Download a Model

Download trained VLM models to deploy them locally, integrate into production systems, or run offline inference. All model downloads happen through the Vi SDK, which provides built-in caching, error handling, and automatic retry for interrupted downloads.

💡
Part of deployment workflow
Train model → Evaluate model → Download model (you are here) → Run inference

How to download models

All models are downloaded using the Vi SDK. You can either:

Generate code from web interface — Get ready-to-use code snippets (easiest for beginners)
Write code manually — Full control over download settings (for advanced users)

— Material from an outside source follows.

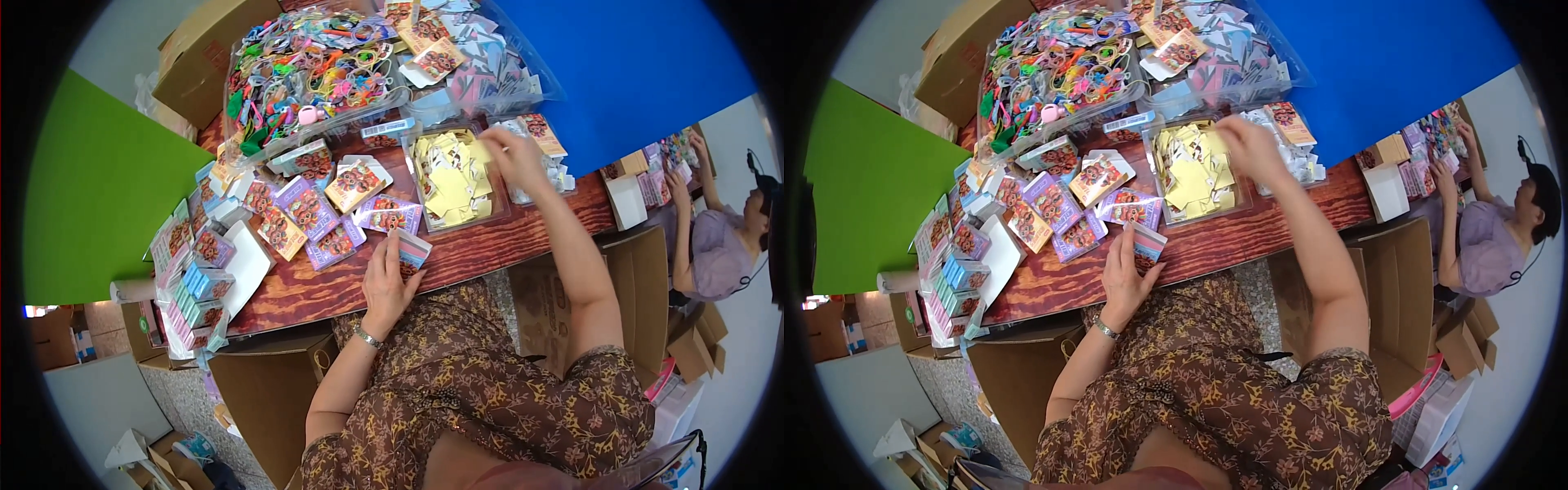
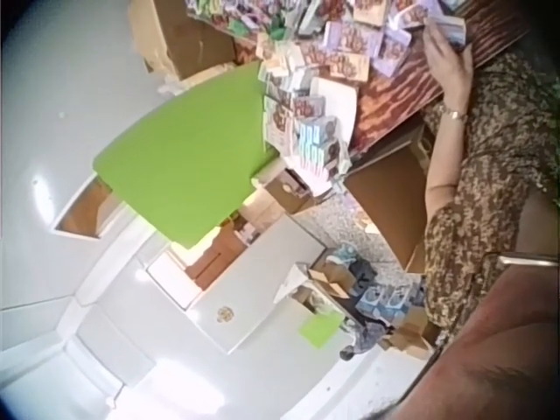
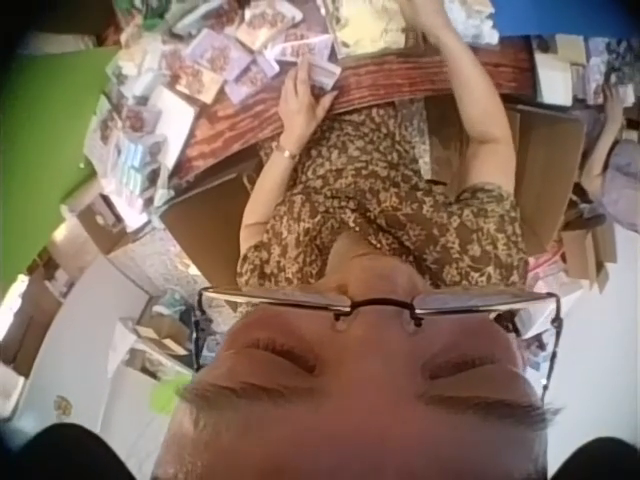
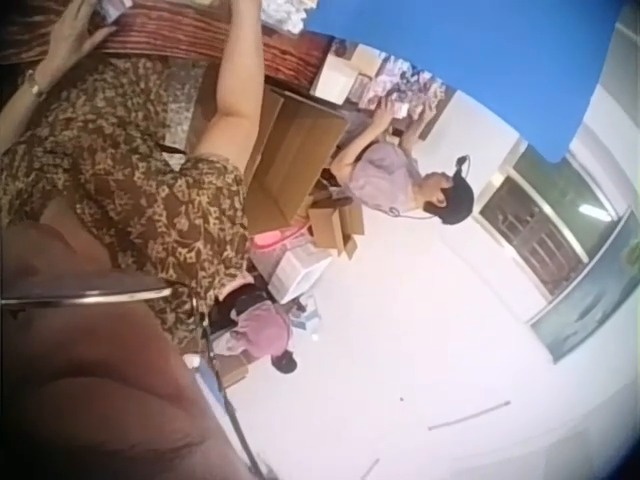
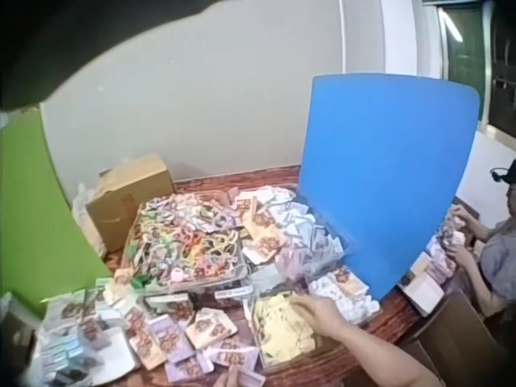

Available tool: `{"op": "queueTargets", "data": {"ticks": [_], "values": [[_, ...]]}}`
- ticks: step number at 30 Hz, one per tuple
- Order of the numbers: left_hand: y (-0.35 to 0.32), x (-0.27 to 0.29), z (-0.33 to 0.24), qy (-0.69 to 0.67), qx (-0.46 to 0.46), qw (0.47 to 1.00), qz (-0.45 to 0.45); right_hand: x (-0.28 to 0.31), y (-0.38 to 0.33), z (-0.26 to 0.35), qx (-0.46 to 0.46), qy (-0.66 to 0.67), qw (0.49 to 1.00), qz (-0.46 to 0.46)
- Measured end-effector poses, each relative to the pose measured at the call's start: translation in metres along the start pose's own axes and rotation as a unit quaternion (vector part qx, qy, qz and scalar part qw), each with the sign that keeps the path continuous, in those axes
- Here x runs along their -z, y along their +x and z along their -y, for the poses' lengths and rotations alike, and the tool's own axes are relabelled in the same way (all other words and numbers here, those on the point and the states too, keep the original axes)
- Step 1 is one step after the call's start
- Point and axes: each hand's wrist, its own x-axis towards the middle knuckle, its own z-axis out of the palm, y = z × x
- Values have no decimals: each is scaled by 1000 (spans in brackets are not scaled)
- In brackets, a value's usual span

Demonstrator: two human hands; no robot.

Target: Sort and organize small packaged items on a table.

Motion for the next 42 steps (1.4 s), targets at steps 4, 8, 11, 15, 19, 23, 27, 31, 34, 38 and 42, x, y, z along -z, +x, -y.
{"op": "queueTargets", "data": {"ticks": [4, 8, 11, 15, 19, 23, 27, 31, 34, 38, 42], "values": [[1, 0, 2, -3, 3, 1000, 18, 66, 5, -32, -67, -78, 990, 97], [2, 0, 3, -6, 2, 1000, 18, 71, -14, -58, -76, -126, 959, 243], [0, -1, 4, -13, 0, 1000, 12, 61, -30, -72, -89, -244, 937, 232], [0, -1, 4, -5, -1, 1000, 12, 48, -42, -64, -121, -335, 910, 213], [0, 3, 2, -6, 3, 1000, 20, 64, -51, -61, -45, -279, 950, 133], [-2, 4, 2, -2, 6, 1000, 6, 85, -34, -44, -123, -133, 974, 135], [4, 2, -1, 6, 17, 1000, 2, 64, -24, 15, -127, 175, 963, 161], [17, 0, -3, 16, 4, 999, -32, 26, -22, 84, -85, 183, 942, 270], [18, 4, -5, 26, 8, 999, -27, -10, -23, 95, 4, 167, 942, 290], [12, 8, 0, 29, 15, 999, -21, -10, -17, 101, 13, 120, 932, 341], [4, 16, 6, 31, 38, 999, -17, 42, -14, 64, -71, 161, 955, 237]]}}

Both approaches use the same SDK underneath.

Download with Vi SDK

Install Vi SDK

If you haven't already installed the SDK with inference capabilities:

# Install with inference support
pip install vi-sdk[inference]

# Or install all features
pip install vi-sdk[all]

Complete installation guide →

Download a model

import vi

# Initialize client
client = vi.Client(
    secret_key="your-secret-key",
    organization_id="your-organization-id"
)

# Download the model
print("📥 Downloading model...")
downloaded = client.get_model(
    run_id="your-run-id",
    save_path="./models"
)

print(f"✓ Model downloaded successfully!")
print(f"   Model path: {downloaded.model_path}")
print(f"   Config path: {downloaded.run_config_path}")

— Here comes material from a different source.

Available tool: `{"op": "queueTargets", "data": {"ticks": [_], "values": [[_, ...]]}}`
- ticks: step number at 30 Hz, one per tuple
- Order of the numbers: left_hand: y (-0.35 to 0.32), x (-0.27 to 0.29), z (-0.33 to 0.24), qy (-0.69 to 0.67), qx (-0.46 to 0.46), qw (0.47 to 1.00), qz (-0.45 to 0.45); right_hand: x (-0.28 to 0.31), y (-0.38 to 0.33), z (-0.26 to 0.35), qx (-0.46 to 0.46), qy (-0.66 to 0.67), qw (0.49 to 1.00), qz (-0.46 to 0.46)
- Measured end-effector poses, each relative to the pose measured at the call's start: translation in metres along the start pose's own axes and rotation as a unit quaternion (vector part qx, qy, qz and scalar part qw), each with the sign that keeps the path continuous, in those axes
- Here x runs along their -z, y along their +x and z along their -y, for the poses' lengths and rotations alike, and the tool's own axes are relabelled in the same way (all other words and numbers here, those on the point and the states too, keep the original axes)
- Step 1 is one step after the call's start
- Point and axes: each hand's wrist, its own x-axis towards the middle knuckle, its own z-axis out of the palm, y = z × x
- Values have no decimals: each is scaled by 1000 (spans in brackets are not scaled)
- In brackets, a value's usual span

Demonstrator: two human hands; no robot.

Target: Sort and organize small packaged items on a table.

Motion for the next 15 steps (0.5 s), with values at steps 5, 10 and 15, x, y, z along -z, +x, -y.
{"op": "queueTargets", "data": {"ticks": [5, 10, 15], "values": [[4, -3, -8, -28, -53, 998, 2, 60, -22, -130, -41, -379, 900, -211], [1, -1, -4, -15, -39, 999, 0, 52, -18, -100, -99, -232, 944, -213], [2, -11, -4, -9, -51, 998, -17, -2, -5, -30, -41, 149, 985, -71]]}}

Complete SDK guide → | SDK Models API →

Downloaded structure

models/
└── your-run-id/
    ├── model_full/          # Full model weights
    ├── adapter/             # Adapter weights (if available)
    └── run_config.json      # Training configuration

Load model for inference

After downloading, load the model for local inference:

from vi.inference import ViModel

# Load model for inference
print("🔄 Loading model...")
model = ViModel(
    run_id="your-run-id",
    secret_key="your-secret-key",
    organization_id="your-organization-id"
)

print("✓ Model loaded and ready for inference!")

# Run inference
result, error = model(
    source="path/to/image.jpg",
    user_prompt="Describe what you see in this image",
    stream=False
)

if error is None:
    print(f"Result: {result.caption}")

Complete inference guide →

Get code from web interface

The easiest way to get started is to have the Vi platform generate the download code for you. This gives you a ready-to-use code snippet with your credentials pre-filled.

Step 1: Navigate to your model

Go to your training project
Click on the Models tab
Find the trained model you want to download

💡
Finding your models
Models appear in the Models tab after a training run completes successfully. Each model shows its run session ID, training metrics, and epoch information.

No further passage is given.